A small object is placed at the center of a large evacuated hollow spherical container. Assume that the container is maintained at 0 K. At time 𝑡 = 0, the temperature of the object is 200 K. The temperature of the object becomes 100 K at t=𝑡1 and 50 K at 𝑡 = 𝑡2. Assume the object and the container to be ideal black bodies. The heat capacity of the object does not depend on temperature. The ratio (𝑡2/𝑡1) is ___.

 To determine the ratio 

$\frac{t_2}{t_1}$, we need to analyze the cooling process of the object in the evacuated hollow spherical container. Since both the object and the container are ideal black bodies, the cooling occurs solely through radiation.

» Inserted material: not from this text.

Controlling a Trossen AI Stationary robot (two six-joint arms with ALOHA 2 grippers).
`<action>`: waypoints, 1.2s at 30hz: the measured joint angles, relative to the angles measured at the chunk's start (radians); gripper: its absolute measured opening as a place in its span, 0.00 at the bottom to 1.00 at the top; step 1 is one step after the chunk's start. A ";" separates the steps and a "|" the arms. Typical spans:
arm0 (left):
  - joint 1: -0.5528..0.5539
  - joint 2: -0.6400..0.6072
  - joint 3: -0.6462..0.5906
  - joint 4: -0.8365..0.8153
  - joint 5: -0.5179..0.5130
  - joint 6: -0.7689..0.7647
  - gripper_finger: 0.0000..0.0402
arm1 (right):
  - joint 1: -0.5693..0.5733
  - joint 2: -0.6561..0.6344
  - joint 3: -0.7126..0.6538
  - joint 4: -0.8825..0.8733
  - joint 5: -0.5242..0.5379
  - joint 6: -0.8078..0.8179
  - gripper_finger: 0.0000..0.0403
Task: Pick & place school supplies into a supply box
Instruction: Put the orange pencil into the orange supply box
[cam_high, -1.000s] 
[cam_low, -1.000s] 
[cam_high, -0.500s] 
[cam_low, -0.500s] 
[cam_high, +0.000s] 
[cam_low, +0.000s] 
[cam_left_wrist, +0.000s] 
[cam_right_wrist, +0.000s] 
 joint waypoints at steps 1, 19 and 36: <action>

1. Understanding the Problem

• Object: Initially at 200 K, cools to 100 K at time $t_1$ and to 50 K at time $t_2$.

• Container: Maintained at 0 K.

• Assumptions:

  • Both the object and the container are ideal black bodies.

  • The heat capacity of the object does not depend on temperature.

  • The container is evacuated, so heat transfer occurs only by radiation.

2. Stefan-Boltzmann Law

The rate at which an object radiates energy (power) is given by the Stefan-Boltzmann law:

$$P=\sigma A{T}^4$$

where:

• $P$ is the power radiated,

• $\sigma$ is the Stefan-Boltzmann constant,

• $A$ is the surface area of the object,

• $T$ is the absolute temperature of the object.

Since the container is at 0 K, it does not radiate back to the object, so the net power radiated by the object is:

$$P_{\text{net}}=\sigma A{T}^4$$

3. Cooling Rate and Heat Capacity

The heat capacity $C$ of the object relates the change in temperature to the heat lost:

$$C\frac{dT}{dt}=-P_{\text{net}}=-\sigma A{T}^4$$

Rearranging:

$$\frac{dT}{dt}=-\frac{\sigma A}{C}{T}^4$$

Let $k=\frac{\sigma A}{C}$, so:

$$\frac{dT}{dt}=-k{T}^4$$

4. Solving the Differential Equation

Separate variables and integrate:

$$\int \frac{1}{T^4}dT=-k\int dt$$$$\int T^{-4}dT=-k\int dt$$$$\frac{T^{-3}}{-3}=-kt+\text{constant}$$$$\frac{1}{3T^3}=kt+\text{constant}$$

5. Applying Initial Conditions

At $t=0$, $T=200$ K:

$$\frac{1}{3(200{)}^3}=k\cdot 0+\text{constant}⟹\text{constant}=\frac{1}{3(200{)}^3}$$

So, the equation becomes:

$$\frac{1}{3T^3}=kt+\frac{1}{3(200{)}^3}$$

6. Finding $t_1$ and $t_2$

We need to find the times $t_1$ and $t_2$ when the temperature is 100 K and 50 K, respectively.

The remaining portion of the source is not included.